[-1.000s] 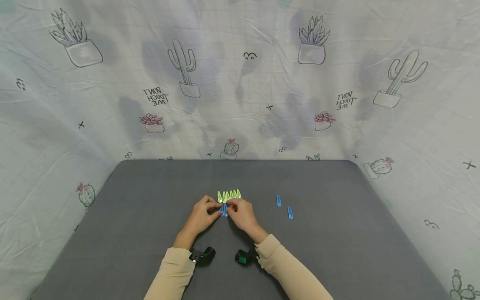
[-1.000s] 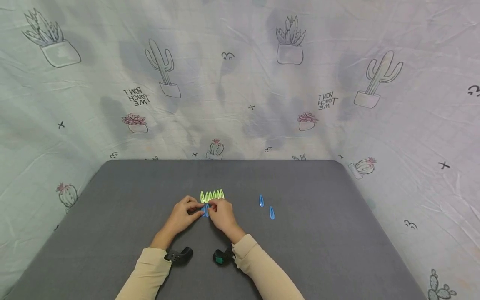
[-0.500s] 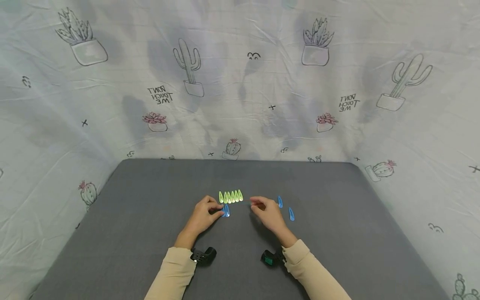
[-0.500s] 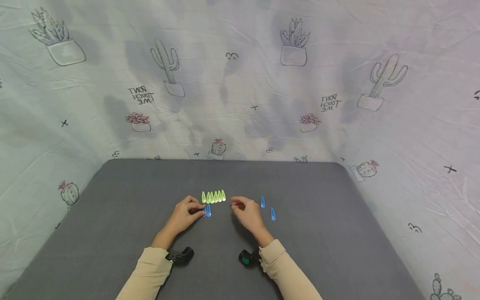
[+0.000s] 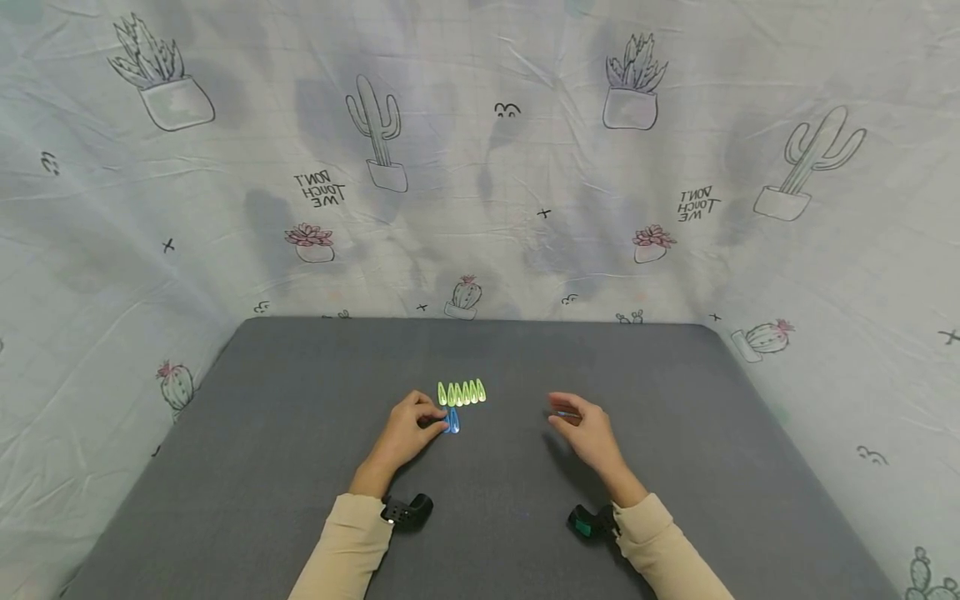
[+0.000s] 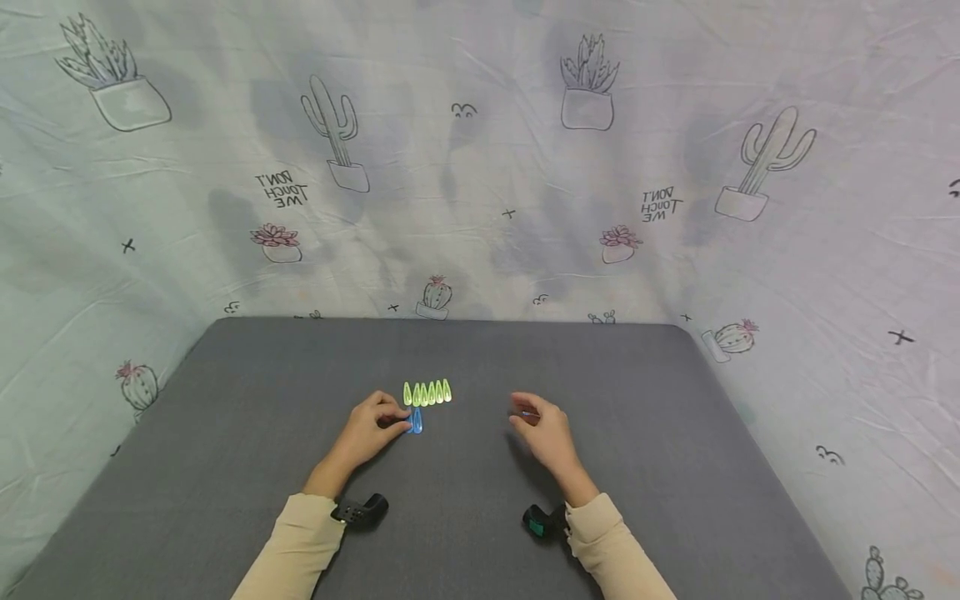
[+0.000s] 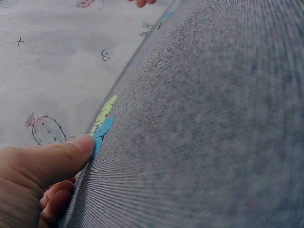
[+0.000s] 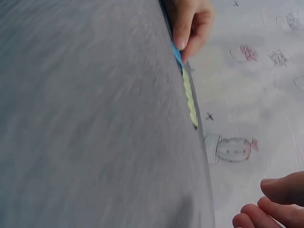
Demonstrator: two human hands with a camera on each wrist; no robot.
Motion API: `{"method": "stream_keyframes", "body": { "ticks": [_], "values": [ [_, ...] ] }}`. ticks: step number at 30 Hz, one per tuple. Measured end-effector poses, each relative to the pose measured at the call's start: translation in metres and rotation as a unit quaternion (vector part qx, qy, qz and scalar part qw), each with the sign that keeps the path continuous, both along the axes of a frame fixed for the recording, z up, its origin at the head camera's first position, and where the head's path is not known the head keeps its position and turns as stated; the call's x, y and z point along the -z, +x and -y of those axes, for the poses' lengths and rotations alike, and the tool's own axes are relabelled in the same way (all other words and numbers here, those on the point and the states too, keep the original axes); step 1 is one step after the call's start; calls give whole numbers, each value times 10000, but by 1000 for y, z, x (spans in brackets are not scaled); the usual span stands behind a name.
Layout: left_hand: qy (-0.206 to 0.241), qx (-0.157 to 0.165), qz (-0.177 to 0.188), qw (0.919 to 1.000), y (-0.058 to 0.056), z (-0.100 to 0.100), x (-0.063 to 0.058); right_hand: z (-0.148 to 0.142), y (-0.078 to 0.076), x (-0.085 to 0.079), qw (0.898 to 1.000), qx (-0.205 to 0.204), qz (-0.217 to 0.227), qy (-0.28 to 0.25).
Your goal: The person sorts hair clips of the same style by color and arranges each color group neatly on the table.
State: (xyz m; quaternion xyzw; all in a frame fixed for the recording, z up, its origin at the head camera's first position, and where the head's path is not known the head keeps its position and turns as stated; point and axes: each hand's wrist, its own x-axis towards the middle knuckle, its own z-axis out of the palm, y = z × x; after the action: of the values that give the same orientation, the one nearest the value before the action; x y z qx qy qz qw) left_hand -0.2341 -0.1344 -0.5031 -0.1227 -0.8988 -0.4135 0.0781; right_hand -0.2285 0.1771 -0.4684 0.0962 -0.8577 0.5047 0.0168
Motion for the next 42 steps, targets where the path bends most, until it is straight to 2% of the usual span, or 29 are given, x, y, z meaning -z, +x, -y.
{"method": "stream_keyframes", "body": {
  "ticks": [12,18,27,33,42],
  "values": [
    [4,23,-62,10000,-2,3,2,-27,8,12,9988,490,-28,-87],
    [-20,23,-18,10000,-2,3,3,-38,10,18,9956,922,140,-56],
    [-5,20,-61,10000,-4,3,3,-39,9,23,9945,981,69,363],
    [-38,7,-64,10000,-5,2,3,-38,6,24,9910,966,-46,923],
    [-39,43,-80,10000,-4,2,2,-33,-1,11,9840,986,280,1458]
  ]
}}
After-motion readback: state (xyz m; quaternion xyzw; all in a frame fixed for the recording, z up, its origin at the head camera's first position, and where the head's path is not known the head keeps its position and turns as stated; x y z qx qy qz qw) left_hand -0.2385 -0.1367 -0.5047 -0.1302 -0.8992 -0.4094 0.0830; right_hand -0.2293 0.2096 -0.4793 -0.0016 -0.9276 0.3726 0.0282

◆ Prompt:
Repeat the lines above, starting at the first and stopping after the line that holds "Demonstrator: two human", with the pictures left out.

◆ Reply:
[-1.000s] 
[-1.000s] 
[-0.500s] 
[-0.500s] 
[+0.000s] 
[+0.000s] 
[+0.000s] 
[+0.000s] 
Demonstrator: two human hands with a camera on each wrist; no robot.

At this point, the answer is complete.